Animals such as worms break down organic matter and improve drainage, therefore doing much for the fertility of the land. For us surface-dwellers it is hard to appreciate the slow but cumulatively powerful work of such beasts. If we add other types such as mites and spiders, then Jones claims every hectare of soil may contain as much as 15 tons of flesh (p247).

The potential for human-aiding scientific discoveries at the microbial level is another important factor. Since Darwin’s birth more than a billion people have died of tuberculosis. Thankfully the number has been massively reduced by the discovery of the antibiotic streptomycin in the soil. But, thanks to capitalism, aided and abetted by the emergence of drug-resistant strains, the disease remains a problem for the world’s poor.

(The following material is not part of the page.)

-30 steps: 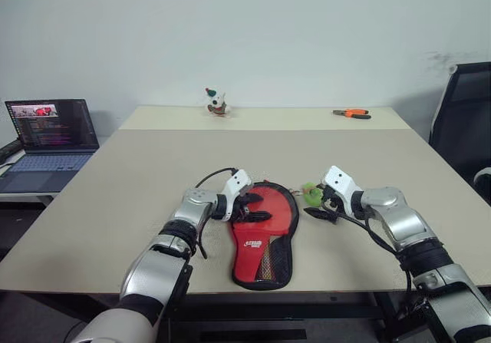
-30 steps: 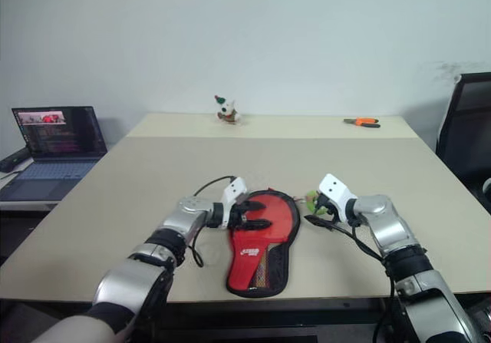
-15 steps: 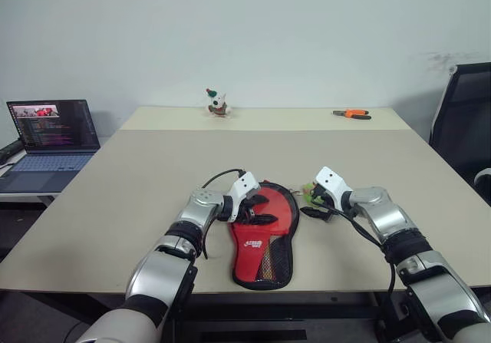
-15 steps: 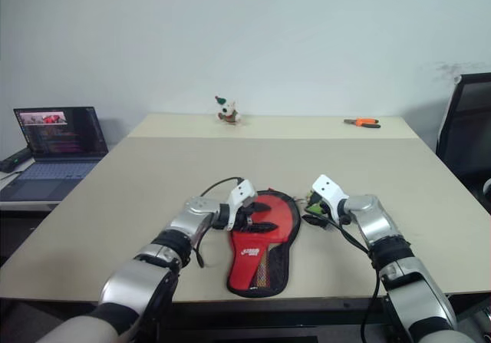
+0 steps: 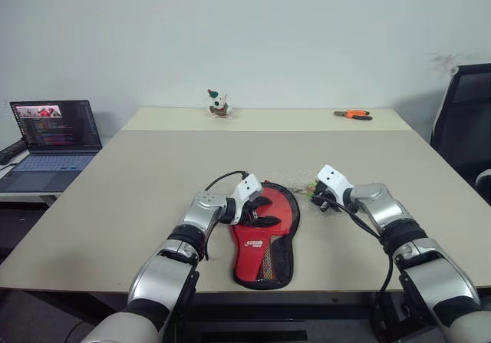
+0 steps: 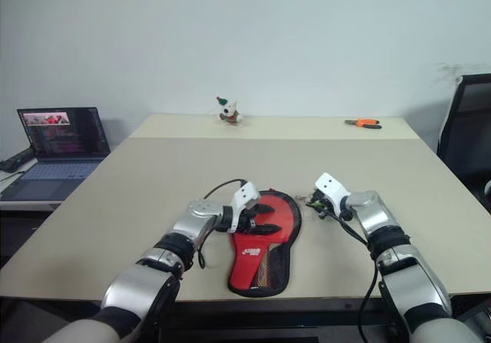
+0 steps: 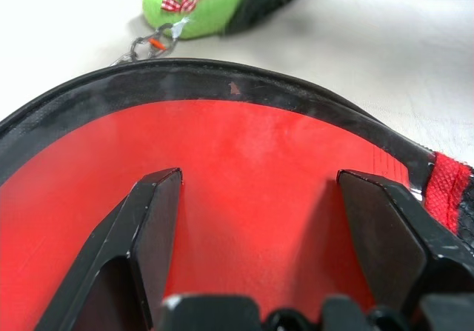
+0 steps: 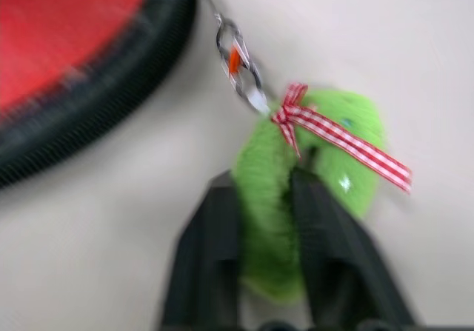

Soil is a good example of the disrupted ‘metabolic’ relationship of humans to nature as a whole. Take ploughing, that evolutionary recent habit of ours, which loosens the topsoil but leaves a compacted and impermeable layer a metre or so down. As a result of such techniques, and despite simple measures which could be applied like ploughing with and not against the contours, some 24 billion tonnes of soil are washed away each year (p256).

Human history is littered with examples of the disastrous effects of soil erosion, from the Mesoamerican Maya, via Italy and Mesopotamia to the banks of the Yellow River – ‘the cradle of Chinese civilisation’, which was until some 2,000 years ago known as the Great River, until soil erosion turned it yellow (p258).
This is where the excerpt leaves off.